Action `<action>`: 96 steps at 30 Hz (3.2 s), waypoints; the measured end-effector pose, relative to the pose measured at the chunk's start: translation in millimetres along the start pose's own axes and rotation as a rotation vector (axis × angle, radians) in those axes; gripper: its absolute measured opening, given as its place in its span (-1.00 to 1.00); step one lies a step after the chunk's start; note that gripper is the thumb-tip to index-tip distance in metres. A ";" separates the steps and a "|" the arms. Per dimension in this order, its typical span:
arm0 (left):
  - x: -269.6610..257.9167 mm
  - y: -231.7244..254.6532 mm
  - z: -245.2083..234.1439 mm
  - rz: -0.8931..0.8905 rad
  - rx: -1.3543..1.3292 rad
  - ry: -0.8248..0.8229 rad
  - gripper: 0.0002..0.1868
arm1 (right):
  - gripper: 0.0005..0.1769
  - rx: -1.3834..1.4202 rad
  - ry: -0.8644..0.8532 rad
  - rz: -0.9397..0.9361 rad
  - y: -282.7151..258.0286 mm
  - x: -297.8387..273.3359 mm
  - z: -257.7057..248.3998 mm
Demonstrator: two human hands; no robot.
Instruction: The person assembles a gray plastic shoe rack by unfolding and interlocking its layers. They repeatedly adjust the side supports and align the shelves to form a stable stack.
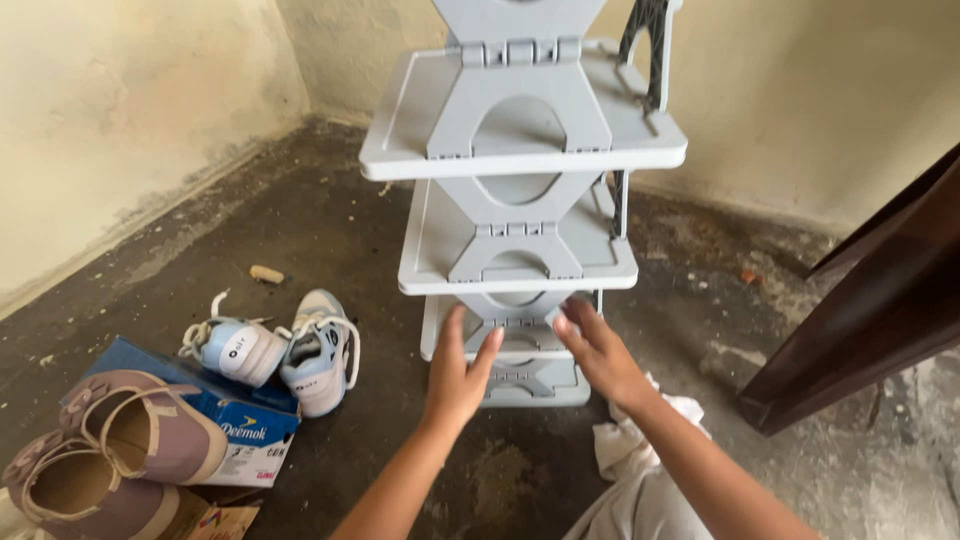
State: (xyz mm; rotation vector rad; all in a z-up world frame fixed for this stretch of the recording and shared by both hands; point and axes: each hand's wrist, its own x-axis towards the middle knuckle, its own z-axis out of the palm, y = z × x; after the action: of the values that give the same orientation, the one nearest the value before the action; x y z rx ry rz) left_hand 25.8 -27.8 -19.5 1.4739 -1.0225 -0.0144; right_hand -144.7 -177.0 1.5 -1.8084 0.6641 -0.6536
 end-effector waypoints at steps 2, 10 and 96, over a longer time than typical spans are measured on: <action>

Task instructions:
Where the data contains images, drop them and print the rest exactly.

Worked solution:
Action `<action>`: 96 steps at 30 Hz (3.2 s), waypoints; the measured end-effector pose, relative to the pose measured at the chunk's start: translation in millimetres along the start pose's own axes and rotation as a rotation vector (axis × angle, radians) in those axes; gripper: its absolute measured opening, given as its place in its span (-1.00 to 1.00); step one lies a step after the chunk's start; note that gripper is the thumb-tip to index-tip distance in metres. A ";" separates the steps and a "|" the arms. Per dimension in this order, its typical span:
arm0 (left):
  - x: -269.6610..257.9167 mm
  - y: -231.7244..254.6532 mm
  - z: -245.2083..234.1439 mm
  - rz: -0.8931..0.8905 rad
  - rx: -1.3543..1.3292 rad
  - ry: -0.8248..0.8229 rad
  - gripper: 0.0002..0.1868
arm1 (right):
  - gripper: 0.0005..0.1769
  - rx: -1.3834..1.4202 rad
  - ry: -0.8644..0.8532 rad
  - rz: -0.9397..0.9361 rad
  - y: -282.7151..258.0286 mm
  - x: -297.8387..273.3359 mm
  - z: -257.7057..248.3998 mm
Demonstrator: two human hands; no robot.
Instruction: The person assembles a gray plastic shoe rack by unfolding and interlocking its layers. They repeatedly adjust the side supports and align the shelves to form a stable stack.
State: (xyz mm; rotation vector rad; all in a z-up world frame fixed for this stretch of the recording and shared by both hands; point and axes: each hand's wrist, its own x-axis towards the middle knuckle, its own z-axis out of the palm, y = z × x; after the action: of the values that give the same orientation, the one nearest the value before the action; x y z rx ry rz) left_hand 25.8 -27.8 -19.5 1.4739 -1.0225 -0.0144; right_hand -144.7 -177.0 1.5 -1.8084 0.6641 -0.6536
 end-effector waypoints at steps 2, 10 and 96, over a longer time than typical spans are measured on: <action>

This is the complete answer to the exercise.